◆ **Work request**: Give back every line of the data below exactly.

====== Stored data ======

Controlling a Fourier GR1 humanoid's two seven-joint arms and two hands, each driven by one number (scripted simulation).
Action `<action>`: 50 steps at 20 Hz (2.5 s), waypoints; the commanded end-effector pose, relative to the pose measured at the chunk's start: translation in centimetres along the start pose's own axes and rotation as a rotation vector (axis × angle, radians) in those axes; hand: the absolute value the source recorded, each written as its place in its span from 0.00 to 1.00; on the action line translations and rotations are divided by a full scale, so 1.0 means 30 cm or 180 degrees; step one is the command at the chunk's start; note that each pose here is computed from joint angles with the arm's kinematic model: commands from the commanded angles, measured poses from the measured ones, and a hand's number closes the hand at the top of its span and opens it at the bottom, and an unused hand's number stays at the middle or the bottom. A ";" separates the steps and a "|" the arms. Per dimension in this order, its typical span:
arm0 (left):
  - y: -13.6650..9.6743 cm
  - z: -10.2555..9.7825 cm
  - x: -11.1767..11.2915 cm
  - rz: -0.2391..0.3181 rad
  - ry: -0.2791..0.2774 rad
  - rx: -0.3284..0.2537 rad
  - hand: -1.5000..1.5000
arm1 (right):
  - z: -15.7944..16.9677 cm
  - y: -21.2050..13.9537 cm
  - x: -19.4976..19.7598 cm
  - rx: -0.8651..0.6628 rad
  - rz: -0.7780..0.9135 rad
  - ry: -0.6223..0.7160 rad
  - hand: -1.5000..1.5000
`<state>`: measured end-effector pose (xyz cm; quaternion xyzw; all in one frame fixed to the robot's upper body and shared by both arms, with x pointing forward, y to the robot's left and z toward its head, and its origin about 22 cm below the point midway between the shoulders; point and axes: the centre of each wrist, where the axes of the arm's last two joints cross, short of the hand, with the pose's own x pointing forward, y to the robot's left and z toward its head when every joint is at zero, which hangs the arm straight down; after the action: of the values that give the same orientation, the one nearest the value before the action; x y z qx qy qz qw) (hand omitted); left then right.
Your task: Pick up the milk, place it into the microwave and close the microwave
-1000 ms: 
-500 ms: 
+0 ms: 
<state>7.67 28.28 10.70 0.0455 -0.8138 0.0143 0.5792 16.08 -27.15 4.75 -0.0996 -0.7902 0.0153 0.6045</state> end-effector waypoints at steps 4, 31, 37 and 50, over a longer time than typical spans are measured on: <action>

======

◆ **Final answer**:
Controlling a Fourier GR1 humanoid's two seven-joint arms and two hands, each driven by one number (scripted simulation).
Action `<action>`: 50 steps at 20 Hz (2.5 s), waypoints; the commanded end-effector pose, relative to the pose measured at the chunk's start: translation in centimetres along the start pose's own axes and rotation as a rotation vector (axis × angle, radians) in those axes; hand: the absolute value the source recorded, each written as its place in its span from 0.00 to 1.00; on the action line translations and rotations are divided by a full scale, so 1.0 means 30 cm or 180 degrees; step one is the command at the chunk's start; note that each pose here is computed from joint angles with the arm's kinematic model: commands from the commanded angles, measured poses from the measured ones, and a hand's number closes the hand at the top of its span and opens it at the bottom, and an unused hand's number stays at the middle or the bottom. A ";" separates the steps and a "|" the arms. Per dimension in this order, its typical span:
arm0 (left):
  - y: -13.6650..9.6743 cm
  - z: -10.2555..9.7825 cm
  - x: -11.1767..11.2915 cm
  - rz: -0.2391..0.3181 rad
  - ry: -0.2791..0.2774 rad
  - rx: -0.3284..0.2537 rad
  - hand: -1.5000..1.5000
arm1 (right):
  - z: -15.7944..16.9677 cm
  - y: -21.2050..13.9537 cm
  - x: -19.4976..19.7598 cm
  - rx: -0.8651..0.6628 rad
  - rz: -0.7780..0.9135 rad
  - ry: -0.6223..0.7160 rad
  - hand: -1.5000..1.5000
`<state>`: measured end-effector pose (xyz cm; quaternion xyzw; all in one frame fixed to the robot's upper body and shared by both arms, with x pointing forward, y to the robot's left and z toward its head, and its origin about 22 cm below the point midway between the shoulders; point and axes: the centre of each wrist, where the axes of the arm's last two joints cross, short of the hand, with the pose's own x pointing forward, y to the robot's left and z toward its head when every joint is at zero, which hangs the arm straight down; after the action: of the values that give the same orientation, the one nearest the value before the action; x y z qx qy qz qw) (hand omitted); left then right.
Your task: Pick up the milk, place it into the microwave and close the microwave
-1000 ms: 
-500 ms: 
+0 ms: 
<state>7.67 28.28 10.70 0.0455 -0.8138 0.0143 0.5792 16.08 -27.15 4.75 -0.0996 -0.7902 0.0153 0.6045</state> end-effector waypoints at steps 4, 31, 37 and 50, over a longer time than typical spans are measured on: <action>

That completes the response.